Vu la procédure suivante :
Par une requête, enregistrée le 4 septembre 2022, Mme B A, demande au juge des référés saisi sur le fondement de l'article L. 521-3 du code de justice administrative :
1°) d'annuler la décision du 8 novembre 2021 par laquelle le préfet de police a refusé de procéder à l'échange de son permis de conduire marocain contre un permis de conduire français ;
2°) d'ordonner au préfet de police de procéder à l'échange dudit permis et de lui délivrer un permis de conduire français dans un délai de dix jours à compter de la notification jugement ou à défaut de procéder au réexamen de sa demande dans un délai de quinze jours à compter de cette notification ;
3°) de mettre à la charge de l'État une somme de 1 500 euros en application de l'article L. 761-1 du code de justice administrative.
Vu les autres pièces du dossier.
Vu :
- le code de justice administrative.
Le président du tribunal a désigné Mme C pour statuer sur les demandes de référé.
Considérant ce qui suit :
1. Aux termes des dispositions de l'article L. 521-3 du code de justice administrative : " En cas d'urgence et sur simple requête qui sera recevable même en l'absence de décision administrative préalable, le juge des référés peut ordonner toutes autres mesures utiles sans faire obstacle à l'exécution d'aucune décision administrative. ". Par ailleurs, aux termes des dispositions de l'article L. 511-1 du même code : " Le juge des référés statue par des mesures qui présentent un caractère provisoire. () " Enfin, aux termes des dispositions de l'article L. 522-3 de ce code : " Lorsque la demande ne présente pas un caractère d'urgence ou lorsqu'il apparaît manifeste, au vu de la demande, que celle-ci ne relève pas de la compétence de la juridiction administrative, qu'elle est irrecevable ou qu'elle est mal fondée, le juge des référés peut la rejeter par une ordonnance motivée sans qu'il y ait lieu d'appliquer les deux premiers alinéas de l'article L. 522- 1 ".
2. Il n'appartient pas au juge des référés saisi sur le fondement de l'article L. 521-3 du code de justice administrative précité, d'annuler une décision de l'administration, ni d'ordonner une mesure ayant pour effet d'en paralyser l'exécution. Par suite, les conclusions de Mme A tendant à l'annulation de la décision du 8 novembre 2021 par laquelle le préfet de police a refusé sa demande d'échange contre un permis de conduire français du titre de conduite marocain n°42/422847 délivré le 16 décembre 2016, pour la catégorie B ainsi que celles présentées aux fins d'injonction de la délivrance d'un permis de conduire français sont irrecevables.

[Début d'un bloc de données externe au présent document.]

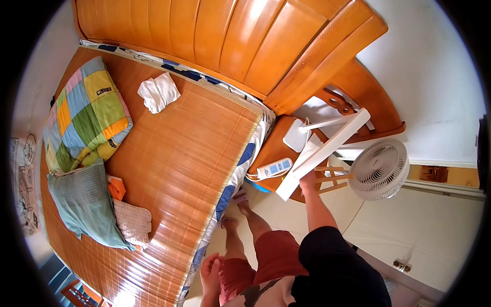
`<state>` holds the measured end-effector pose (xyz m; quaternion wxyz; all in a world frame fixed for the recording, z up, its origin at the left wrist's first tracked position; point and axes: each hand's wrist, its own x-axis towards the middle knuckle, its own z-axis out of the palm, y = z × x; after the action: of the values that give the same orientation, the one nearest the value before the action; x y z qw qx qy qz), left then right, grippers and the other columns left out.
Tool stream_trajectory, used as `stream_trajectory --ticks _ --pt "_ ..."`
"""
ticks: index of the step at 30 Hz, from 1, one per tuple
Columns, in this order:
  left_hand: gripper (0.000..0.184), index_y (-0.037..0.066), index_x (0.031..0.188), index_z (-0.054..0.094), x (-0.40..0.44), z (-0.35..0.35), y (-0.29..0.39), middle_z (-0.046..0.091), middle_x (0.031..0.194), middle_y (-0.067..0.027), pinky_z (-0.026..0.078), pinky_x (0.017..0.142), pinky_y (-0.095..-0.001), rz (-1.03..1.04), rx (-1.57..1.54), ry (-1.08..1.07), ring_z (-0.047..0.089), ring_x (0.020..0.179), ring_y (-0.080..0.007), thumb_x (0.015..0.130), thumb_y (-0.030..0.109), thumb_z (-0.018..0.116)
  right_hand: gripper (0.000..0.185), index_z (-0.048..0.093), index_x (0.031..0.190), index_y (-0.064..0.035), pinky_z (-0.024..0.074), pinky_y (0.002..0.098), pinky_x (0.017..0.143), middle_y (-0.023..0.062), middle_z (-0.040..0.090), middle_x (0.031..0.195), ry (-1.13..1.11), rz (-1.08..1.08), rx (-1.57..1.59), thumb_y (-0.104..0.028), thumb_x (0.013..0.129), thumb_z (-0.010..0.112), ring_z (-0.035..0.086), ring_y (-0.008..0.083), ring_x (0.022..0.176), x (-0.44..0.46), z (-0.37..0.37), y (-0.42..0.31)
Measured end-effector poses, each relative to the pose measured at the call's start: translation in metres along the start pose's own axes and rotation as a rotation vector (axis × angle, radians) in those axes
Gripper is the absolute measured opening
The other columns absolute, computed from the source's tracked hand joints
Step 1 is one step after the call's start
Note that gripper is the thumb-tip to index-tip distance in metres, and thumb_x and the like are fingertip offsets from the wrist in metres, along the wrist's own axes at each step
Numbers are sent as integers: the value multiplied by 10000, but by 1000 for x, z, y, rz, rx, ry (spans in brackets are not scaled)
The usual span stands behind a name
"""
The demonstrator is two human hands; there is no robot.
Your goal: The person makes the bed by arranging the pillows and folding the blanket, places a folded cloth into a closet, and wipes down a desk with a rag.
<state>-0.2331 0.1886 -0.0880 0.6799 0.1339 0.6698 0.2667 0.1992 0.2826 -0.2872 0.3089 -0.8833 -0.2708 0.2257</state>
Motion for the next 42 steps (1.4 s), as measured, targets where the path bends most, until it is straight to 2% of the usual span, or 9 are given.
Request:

3. Il résulte de tout ce qui précède que la requête de Mme A est manifestement irrecevable et doit être rejetée par application de l'article L. 522-3 précité du code de justice administrative.
O R D O N N E :
Article 1er : La requête de Mme B A est rejetée.
Article 2: La présente ordonnance sera notifiée à Mme B A.
Fait à Paris, le 14 septembre 2022.
La juge des référés,
M.-C. C
La République mande et ordonne au ministre de l'intérieur en ce qui la concerne ou à tous huissiers de justice à ce requis en ce qui concerne les voies de droit commun contre les parties privées, de pourvoir à l'exécution du présent jugement.